At this time, the power supply unit 206 has the base of the transistor Q2 connected to the ground terminal side through the zener diode ZD1 and the transistor Q3 in the reverse direction, and the emitter voltage of the transistor Q2 is the transistor Q3. The voltage (V _Q3 + V) obtained by subtracting the voltage (0.7 V) between the base and the emitter of the transistor (Q2) from the sum of the voltage (VQ3) between the collector and the emitter and the voltage (VZD1) of the zener diode (ZD1). _ZD1-0.7 , but since the voltage V _Q3 is O due to the conduction state of the transistor Q3, the emitter voltage of the transistor Q2 becomes (V _Q3-0.7 ).

Therefore, since the output voltage of the power supply unit 206 is lower than the output voltage Vd of the second smoothing unit 203, the transistor Q2 is reversed between the base and the emitter and is cut off, thereby reducing the power supply unit 205. The output voltage Va is not applied to the switching controller 204.

Accordingly, the switching control unit 204 determines that the output voltage Vd of the second smoothing unit 203 is less than or equal to the predetermined voltage _Vovp so that the overvoltage protection circuit 212 operates the driving circuit 211 so that the transistor Q1. ) Is switched to perform normal operation.
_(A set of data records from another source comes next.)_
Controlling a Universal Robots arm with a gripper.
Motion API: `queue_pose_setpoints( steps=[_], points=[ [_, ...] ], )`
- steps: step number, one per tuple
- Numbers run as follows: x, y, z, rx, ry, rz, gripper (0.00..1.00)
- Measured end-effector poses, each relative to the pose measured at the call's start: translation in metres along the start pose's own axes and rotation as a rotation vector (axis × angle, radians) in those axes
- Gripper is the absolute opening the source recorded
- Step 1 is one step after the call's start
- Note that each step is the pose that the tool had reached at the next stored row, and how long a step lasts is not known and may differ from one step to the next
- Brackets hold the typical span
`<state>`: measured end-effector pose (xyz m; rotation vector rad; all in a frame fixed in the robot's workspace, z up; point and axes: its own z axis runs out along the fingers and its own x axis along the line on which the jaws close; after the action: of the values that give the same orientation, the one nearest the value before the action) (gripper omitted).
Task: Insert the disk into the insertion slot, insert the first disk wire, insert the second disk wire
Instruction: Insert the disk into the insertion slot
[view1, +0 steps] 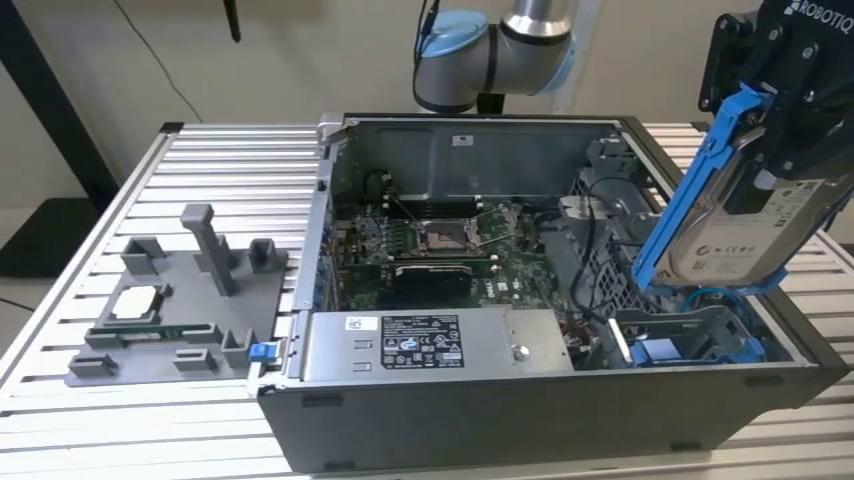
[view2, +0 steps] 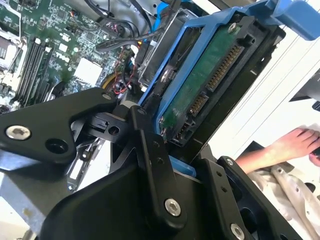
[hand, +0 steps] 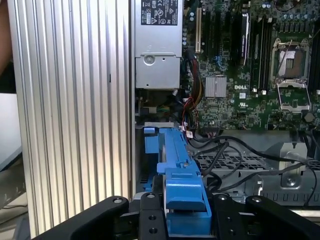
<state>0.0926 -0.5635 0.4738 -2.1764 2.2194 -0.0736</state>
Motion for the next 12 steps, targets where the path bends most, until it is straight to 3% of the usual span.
queue_pose_setpoints(
  steps=[12],
  points=[
    [0.0,0.0001,0.0028,0.0,-0.0001,0.0,0.0]
  ],
)
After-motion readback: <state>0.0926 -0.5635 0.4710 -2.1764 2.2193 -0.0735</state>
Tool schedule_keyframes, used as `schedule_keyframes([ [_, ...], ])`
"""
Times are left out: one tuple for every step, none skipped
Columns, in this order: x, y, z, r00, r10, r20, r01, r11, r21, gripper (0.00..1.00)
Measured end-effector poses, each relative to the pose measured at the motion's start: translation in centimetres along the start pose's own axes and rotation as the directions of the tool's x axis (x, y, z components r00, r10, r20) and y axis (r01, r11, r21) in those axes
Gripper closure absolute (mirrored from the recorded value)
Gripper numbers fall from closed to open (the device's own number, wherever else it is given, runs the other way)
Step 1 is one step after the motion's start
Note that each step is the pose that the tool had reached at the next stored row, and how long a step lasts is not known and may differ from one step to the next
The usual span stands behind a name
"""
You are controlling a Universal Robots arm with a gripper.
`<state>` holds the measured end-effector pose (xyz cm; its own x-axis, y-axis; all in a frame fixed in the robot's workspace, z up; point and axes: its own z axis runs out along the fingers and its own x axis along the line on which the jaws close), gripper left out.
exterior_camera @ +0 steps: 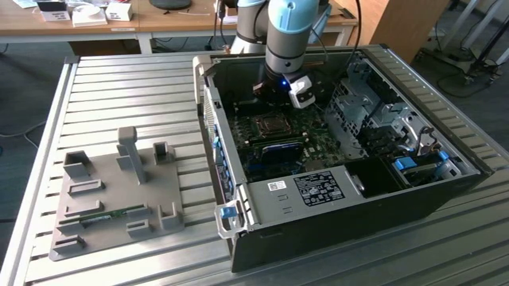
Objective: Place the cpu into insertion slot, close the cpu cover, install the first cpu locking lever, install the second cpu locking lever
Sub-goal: 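Install the first cpu locking lever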
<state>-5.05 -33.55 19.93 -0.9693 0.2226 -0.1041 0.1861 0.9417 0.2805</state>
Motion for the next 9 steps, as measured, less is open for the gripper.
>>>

If an overcurrent flows through the transformer T1 due to an abnormality in a circuit, the overcurrent detecting unit 207 lowers the divided voltage Vc of the resistors R2 and R3 so that the transistor Q3 is cut off and the capacitors C5) is charged.

When the capacitor C5 starts the power supply circuit, the transistor C3 is blocked until the voltage input to the switching control unit 204 becomes a normal voltage. Therefore, the capacitor C5 may supply a voltage for preventing the operation of the overvoltage protection circuit 212. It is for charging.
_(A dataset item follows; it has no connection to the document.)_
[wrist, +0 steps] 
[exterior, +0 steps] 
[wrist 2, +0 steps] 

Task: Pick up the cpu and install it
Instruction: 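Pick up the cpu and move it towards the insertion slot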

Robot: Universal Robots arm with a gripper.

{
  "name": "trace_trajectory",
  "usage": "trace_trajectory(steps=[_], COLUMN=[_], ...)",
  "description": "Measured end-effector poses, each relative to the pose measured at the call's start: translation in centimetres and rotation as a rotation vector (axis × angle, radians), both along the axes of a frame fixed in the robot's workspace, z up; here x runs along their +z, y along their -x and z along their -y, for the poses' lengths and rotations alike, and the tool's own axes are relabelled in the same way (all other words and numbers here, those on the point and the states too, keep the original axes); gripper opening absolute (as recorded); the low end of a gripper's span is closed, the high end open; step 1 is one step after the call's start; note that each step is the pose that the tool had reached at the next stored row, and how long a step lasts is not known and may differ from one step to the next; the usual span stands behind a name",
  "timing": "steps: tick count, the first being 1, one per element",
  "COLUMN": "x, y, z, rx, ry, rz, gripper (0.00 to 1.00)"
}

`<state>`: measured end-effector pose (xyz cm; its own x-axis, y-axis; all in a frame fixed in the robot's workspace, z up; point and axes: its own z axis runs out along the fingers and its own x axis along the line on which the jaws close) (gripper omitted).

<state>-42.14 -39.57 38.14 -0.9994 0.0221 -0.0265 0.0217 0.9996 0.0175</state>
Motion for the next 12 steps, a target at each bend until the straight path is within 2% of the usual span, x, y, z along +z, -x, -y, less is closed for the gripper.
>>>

At this time, the power supply unit 206 is supplied with a voltage Va from the power charging unit 205, which is a Zener diode ZD1 to the voltage V _Q3 between the collector and the emitter of the transistor Q3. in the voltage sum of the voltage (V _ZD1) transistor (Q2) the voltage obtained by subtracting the voltage (0.7V) between the base and the emitter of the - is a _{(V Q3 + V ZD1 0.7)} .
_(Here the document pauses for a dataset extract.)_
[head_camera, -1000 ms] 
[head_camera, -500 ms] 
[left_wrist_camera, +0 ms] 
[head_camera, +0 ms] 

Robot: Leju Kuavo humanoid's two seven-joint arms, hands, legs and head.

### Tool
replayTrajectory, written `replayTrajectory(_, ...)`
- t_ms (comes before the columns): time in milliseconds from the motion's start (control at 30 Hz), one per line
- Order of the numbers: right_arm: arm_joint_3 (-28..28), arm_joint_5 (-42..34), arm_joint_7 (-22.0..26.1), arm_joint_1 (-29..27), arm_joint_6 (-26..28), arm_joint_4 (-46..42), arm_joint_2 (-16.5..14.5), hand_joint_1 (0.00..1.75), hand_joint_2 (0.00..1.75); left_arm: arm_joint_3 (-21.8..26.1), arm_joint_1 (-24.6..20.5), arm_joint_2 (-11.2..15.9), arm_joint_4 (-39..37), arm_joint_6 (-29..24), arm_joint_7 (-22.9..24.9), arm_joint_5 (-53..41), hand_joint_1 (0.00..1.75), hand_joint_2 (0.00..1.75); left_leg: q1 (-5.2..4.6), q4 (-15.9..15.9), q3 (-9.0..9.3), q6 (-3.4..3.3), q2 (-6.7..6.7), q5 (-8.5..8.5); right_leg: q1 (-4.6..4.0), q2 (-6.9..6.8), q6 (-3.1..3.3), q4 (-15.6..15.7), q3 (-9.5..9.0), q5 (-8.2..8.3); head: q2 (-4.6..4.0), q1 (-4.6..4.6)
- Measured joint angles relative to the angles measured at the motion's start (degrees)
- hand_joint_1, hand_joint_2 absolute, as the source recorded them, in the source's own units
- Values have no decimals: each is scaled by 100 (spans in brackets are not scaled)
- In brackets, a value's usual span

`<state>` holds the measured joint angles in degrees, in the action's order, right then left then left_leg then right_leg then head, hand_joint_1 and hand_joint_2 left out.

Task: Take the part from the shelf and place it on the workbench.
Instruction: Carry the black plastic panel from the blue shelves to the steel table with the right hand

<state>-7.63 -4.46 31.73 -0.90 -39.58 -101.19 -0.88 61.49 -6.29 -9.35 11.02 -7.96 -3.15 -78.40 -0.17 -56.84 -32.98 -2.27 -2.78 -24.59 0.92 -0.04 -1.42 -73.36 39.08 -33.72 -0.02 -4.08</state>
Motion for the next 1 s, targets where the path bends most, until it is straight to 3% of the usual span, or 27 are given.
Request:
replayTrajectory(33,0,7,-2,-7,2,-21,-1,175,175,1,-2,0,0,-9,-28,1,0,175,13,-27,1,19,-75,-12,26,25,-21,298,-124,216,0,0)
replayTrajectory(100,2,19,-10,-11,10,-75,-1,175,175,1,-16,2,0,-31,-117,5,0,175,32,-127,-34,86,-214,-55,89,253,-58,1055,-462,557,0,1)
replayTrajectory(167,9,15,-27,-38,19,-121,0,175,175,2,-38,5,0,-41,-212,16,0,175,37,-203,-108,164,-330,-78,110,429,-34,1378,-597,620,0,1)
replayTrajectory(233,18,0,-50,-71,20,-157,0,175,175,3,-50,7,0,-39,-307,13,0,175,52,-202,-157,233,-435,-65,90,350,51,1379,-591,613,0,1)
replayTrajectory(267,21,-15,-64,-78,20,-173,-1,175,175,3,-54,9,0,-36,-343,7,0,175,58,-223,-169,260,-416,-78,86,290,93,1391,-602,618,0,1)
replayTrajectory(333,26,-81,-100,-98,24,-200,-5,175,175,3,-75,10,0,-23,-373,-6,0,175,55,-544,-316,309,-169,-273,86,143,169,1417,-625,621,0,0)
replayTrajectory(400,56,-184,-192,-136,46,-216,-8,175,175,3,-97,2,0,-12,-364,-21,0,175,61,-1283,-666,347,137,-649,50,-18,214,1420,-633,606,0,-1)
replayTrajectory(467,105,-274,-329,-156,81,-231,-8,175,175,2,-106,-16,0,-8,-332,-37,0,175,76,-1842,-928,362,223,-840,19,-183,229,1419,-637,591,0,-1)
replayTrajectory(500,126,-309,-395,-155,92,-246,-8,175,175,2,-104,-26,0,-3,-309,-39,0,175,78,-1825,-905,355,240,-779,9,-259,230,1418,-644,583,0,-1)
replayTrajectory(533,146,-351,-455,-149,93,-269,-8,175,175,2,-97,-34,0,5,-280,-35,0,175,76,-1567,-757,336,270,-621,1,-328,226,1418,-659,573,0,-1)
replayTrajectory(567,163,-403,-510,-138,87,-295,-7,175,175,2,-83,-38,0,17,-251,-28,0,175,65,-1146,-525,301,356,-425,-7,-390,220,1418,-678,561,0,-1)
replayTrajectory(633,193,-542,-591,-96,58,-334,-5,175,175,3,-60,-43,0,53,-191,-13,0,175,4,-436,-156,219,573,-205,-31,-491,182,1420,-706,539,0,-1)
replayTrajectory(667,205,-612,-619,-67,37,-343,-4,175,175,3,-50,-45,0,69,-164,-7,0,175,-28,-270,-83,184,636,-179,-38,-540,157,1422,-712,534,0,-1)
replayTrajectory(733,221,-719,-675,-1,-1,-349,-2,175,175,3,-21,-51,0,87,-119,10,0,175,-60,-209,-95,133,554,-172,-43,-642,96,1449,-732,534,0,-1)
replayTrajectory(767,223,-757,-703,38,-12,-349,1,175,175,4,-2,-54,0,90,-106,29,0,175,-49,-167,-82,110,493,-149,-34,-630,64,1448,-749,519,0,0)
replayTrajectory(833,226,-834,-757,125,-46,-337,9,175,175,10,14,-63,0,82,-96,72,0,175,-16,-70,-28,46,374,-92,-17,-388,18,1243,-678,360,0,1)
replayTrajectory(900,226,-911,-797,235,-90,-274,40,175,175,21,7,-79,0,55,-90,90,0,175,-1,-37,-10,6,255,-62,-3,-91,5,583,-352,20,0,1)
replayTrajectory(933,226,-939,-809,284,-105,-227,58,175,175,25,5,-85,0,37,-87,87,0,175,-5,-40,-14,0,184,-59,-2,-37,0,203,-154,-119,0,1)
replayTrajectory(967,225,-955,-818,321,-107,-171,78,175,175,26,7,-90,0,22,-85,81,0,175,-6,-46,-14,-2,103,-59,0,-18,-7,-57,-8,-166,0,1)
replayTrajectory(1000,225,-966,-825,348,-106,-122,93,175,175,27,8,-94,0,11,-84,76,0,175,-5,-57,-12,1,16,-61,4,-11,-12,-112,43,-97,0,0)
Accordingly, since the output voltage V _Q3 + V _ZD1-0.7 of the power supply unit 206 is higher than the output voltage Vd of the overcurrent detection unit 203, the voltage V _Q3 + V _ZD1-0.7 is the switching supply unit. 204 is supplied.

At this time, the switching controller 204 operates the overvoltage protection circuit 212 by the voltage V _Q3 + V _ZD1-0.7 higher than the predetermined voltage V _OVP to stop the operation of the driving circuit 211. Q1) stops the switching operation.

Therefore, since there is no current flow in the transformer T1, the operation of the power supply circuit is stopped.

That is, the switching controller 204 performs a normal operation when the voltage Vd lower than the predetermined voltage V _ovp is supplied as shown in the waveform diagram of FIG. 3, and when the overcurrent occurs, the switching controller 204 is higher than the predetermined voltage V _ovp . Since the voltage Va is supplied and the overvoltage protection circuit 212 operates, the operation of the power supply circuit is stopped.

As described in detail above, the present invention operates even when an overcurrent flows by using an existing overvoltage protection circuit, thereby protecting the circuit by stopping the operation of the power circuit even when an overvoltage occurs, as in the case of an overvoltage, and preventing an accident such as a fire. It can be effective.

Claims (1)

A power supply for outputting the voltage Vo through the rectifier 201, the SMPS transformer T1, and the first smoothing unit 202, and stopping the operation of the circuit when an overvoltage occurs through the second smoothing unit 203 and the switching 204. In the circuit, overcurrent sensing means for detecting the presence of overcurrent by inputting the voltage induced in the winding coil (L3) of the transformer (T1), and rectifies the voltage induced in the winding coil (L4) of the transformer (T1) Power supply means for smoothing and storing a predetermined voltage Va and charging voltage Va of the power supply charging means to stop the operation of the power supply circuit when the overcurrent sensing means detects the flow of overcurrent. And a power supply means applied to the 204.